# Task item
Would you repeat the whole listing exactly, pictures excluded?

________

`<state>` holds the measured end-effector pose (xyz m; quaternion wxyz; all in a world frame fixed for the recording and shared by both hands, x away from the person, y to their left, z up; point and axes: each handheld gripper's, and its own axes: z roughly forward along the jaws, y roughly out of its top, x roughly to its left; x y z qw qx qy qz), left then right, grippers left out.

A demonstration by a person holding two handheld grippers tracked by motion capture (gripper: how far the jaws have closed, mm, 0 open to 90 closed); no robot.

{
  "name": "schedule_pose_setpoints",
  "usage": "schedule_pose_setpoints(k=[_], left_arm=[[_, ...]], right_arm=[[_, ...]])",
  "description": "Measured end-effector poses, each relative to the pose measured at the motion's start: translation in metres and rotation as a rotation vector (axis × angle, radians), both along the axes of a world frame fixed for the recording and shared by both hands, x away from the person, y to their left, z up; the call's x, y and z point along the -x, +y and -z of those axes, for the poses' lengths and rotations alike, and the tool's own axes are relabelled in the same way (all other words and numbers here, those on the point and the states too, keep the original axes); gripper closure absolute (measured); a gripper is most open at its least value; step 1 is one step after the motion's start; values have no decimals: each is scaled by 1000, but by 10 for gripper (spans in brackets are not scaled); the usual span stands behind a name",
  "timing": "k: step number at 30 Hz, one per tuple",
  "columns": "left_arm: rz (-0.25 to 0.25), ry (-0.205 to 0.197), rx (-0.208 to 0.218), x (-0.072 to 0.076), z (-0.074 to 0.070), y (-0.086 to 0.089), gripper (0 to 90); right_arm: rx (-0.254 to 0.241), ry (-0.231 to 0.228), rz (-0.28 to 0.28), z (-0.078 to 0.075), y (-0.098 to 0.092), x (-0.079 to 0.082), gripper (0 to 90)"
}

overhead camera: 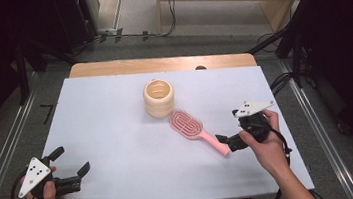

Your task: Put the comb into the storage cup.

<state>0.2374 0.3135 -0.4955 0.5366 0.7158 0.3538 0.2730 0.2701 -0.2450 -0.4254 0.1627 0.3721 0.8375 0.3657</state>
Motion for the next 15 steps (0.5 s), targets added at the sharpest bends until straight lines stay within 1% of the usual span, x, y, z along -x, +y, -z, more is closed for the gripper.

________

# Response to this task
`<state>` holds the measured end-effector pose (xyz m; quaternion wxyz; all in a world frame fixed for the recording and shared by both hands, x away from the person, y to their left, z up; point and axes: each handheld gripper's, and its own axes: z roughly forward along the jaws, y roughly out of its top, x roughly to its left; x y z qw qx qy qz), left then right, grippers left out.

A demonstration by a person holding two handheld grippers tracked by motion capture (gripper: how far the jaws have closed, mm, 0 open to 90 closed); no robot.

{
  "name": "schedule_pose_setpoints",
  "usage": "schedule_pose_setpoints(k=[_], left_arm=[[_, ...]], right_arm=[[_, ...]])",
  "description": "Measured end-effector poses, each relative to the pose measured at the motion's start: translation in metres and rotation as a rotation vector (axis × angle, radians), both along the axes of a world frame fixed for the recording and shared by both hands, x away from the person, y to their left, z up; the call's x, y and z point along the -x, +y and -z of those axes, for the poses' lengths and rotations alike, and the tool's own axes are relabelled in the same way (all other words and numbers here, those on the point and the states too, keep the original axes); gripper closure absolute (measured); a gripper is most open at its least value; step 1 is one step after the motion's start; values have no decimals: each is scaled by 1000, but by 10 for gripper (spans in brackets are not scaled); the usual span stands behind a name",
  "timing": "k: step number at 30 Hz, one per tuple",
  "columns": "left_arm: rz (-0.25 to 0.25), ry (-0.205 to 0.197), rx (-0.208 to 0.218), x (-0.072 to 0.076), z (-0.074 to 0.070), y (-0.086 to 0.089), gripper (0 to 90); right_arm: rx (-0.254 to 0.241), ry (-0.231 to 0.228), rz (-0.28 to 0.28), z (-0.078 to 0.075), y (-0.098 to 0.092), x (-0.079 to 0.082), gripper (0 to 90)"
}

overhead camera: 

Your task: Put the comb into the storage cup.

<state>0.2374 0.3135 -0.4955 0.5366 0.7158 0.3538 0.2730 0.2701 -0.2450 -0.4254 0.1627 0.3721 0.8375 0.3657</state>
Motion for the next 15 steps (0.5 s), targets added at the sharpest bends until straight lines stay within 1% of the usual span, x, y, z along -x, +y, -z, more is closed for the gripper.

The output has been given in full.